Renowned Indian poet Javed Akhtar on Thursday voiced his support for his Pakistani counterpart Faiz Ahmed Faiz’s poem Hum Dekhainge, slamming nationalists for claiming it was “anti-Hindu”.
Akhtar said: “Saying that this poem is anti-Hindu, is just so absurd that I cannot speak on it in a serious manner. When you talk against fundamentalism, shortsightedness, and hatred, people call you anti-national,” he said.
Such claims were made by dull and dumb people, he said, adding that the poem was written by “Faiz against Pakistani dictator Zia-ul-Haq’s government … which was a communal, regressive, and a fundamentalist regime,” he noted.
Further explaining Goonjayga An-Al-Haq Ka Naara, which people claim was anti-Hindu, he said it was the word of Sufi poets who were against fundamentalist and regressive regimes.
The Indian Institute of Technology (IIT) Kanpur set up a committee to look into whether the poem, Hum Dekhenge, was offensive to Hindu sentiments.

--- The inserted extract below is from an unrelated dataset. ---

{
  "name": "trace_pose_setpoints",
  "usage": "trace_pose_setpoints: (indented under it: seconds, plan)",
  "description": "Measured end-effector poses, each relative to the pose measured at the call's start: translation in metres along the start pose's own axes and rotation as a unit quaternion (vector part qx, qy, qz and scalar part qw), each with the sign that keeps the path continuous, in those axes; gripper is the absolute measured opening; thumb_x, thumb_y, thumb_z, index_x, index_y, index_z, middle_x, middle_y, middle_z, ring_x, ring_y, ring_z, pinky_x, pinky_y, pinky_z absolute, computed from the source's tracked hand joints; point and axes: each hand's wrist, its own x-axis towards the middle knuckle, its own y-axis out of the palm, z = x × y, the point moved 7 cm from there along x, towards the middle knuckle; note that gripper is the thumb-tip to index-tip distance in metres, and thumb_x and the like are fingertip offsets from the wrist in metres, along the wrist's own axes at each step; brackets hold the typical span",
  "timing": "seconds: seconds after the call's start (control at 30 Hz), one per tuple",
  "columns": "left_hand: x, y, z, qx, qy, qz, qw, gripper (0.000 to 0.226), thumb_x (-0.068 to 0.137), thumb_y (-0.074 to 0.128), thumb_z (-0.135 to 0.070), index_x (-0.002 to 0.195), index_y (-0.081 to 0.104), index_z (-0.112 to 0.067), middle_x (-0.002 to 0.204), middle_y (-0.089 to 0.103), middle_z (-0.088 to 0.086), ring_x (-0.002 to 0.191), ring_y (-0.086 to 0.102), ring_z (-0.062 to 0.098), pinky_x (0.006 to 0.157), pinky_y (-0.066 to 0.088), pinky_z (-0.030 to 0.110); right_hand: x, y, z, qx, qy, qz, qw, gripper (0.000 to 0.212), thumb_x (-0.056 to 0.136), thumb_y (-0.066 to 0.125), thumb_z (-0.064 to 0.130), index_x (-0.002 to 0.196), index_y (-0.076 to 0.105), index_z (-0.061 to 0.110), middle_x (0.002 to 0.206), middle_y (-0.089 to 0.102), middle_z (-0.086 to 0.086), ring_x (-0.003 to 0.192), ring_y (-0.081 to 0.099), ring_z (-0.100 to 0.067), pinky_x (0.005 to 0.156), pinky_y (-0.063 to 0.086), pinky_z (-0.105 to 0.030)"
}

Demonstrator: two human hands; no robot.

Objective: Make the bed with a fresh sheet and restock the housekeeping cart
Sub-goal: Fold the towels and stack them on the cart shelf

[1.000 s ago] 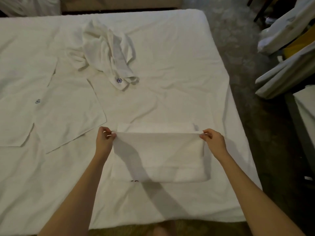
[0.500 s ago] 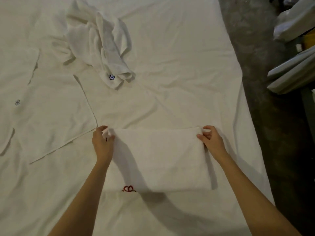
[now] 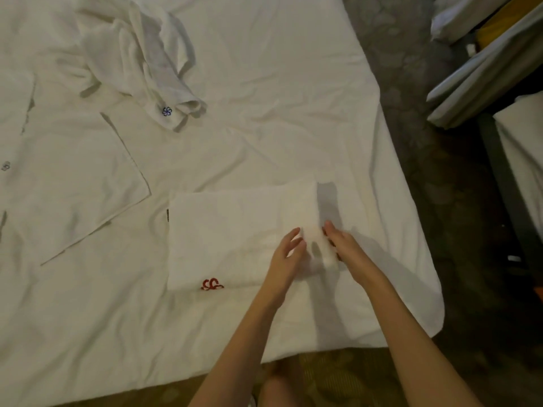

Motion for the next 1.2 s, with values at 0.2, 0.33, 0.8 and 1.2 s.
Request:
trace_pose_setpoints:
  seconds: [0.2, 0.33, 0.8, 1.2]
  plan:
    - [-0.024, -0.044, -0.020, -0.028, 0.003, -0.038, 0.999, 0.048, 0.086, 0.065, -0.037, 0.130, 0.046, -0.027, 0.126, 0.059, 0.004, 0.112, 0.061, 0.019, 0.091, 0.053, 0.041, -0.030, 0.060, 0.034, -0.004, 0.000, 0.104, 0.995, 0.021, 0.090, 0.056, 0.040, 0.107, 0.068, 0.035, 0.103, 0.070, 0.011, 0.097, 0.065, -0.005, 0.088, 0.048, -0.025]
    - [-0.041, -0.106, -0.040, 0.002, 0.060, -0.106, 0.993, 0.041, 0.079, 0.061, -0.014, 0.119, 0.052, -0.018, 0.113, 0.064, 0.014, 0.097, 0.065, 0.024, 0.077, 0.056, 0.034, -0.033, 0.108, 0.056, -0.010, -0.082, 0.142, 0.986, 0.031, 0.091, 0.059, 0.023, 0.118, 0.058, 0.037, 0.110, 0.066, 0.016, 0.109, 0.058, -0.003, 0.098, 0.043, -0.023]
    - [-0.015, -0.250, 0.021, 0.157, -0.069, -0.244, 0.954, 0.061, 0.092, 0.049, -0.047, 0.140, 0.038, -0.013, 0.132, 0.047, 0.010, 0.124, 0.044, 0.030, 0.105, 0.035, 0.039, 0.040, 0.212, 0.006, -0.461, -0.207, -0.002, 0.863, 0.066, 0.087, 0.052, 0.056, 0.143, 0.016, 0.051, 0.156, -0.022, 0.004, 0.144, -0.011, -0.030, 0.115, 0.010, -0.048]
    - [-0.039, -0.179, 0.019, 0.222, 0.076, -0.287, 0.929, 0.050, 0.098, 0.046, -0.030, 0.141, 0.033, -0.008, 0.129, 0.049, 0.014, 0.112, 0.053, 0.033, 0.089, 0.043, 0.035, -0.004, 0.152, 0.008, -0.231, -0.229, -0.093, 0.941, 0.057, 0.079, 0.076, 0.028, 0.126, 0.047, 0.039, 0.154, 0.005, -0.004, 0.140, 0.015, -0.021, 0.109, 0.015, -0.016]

The move came after a faculty member complaint that the students who took out a peaceful march in the campus on December 17 against the Citizenship (Amendment) Act, 2019, and in solidarity with Jamia Millia Islamia students who sung it as a mark of protest.
Since the CAA’s enactment on December 12, 2019, protests have erupted in various parts of the India, including New Delhi. It grants citizenship to Hindus, Sikhs, Jains, Parsis, Buddhists, and Christians fleeing religious persecution from Pakistan, Afghanistan, and Bangladesh and came to India on or before December 31, 2014.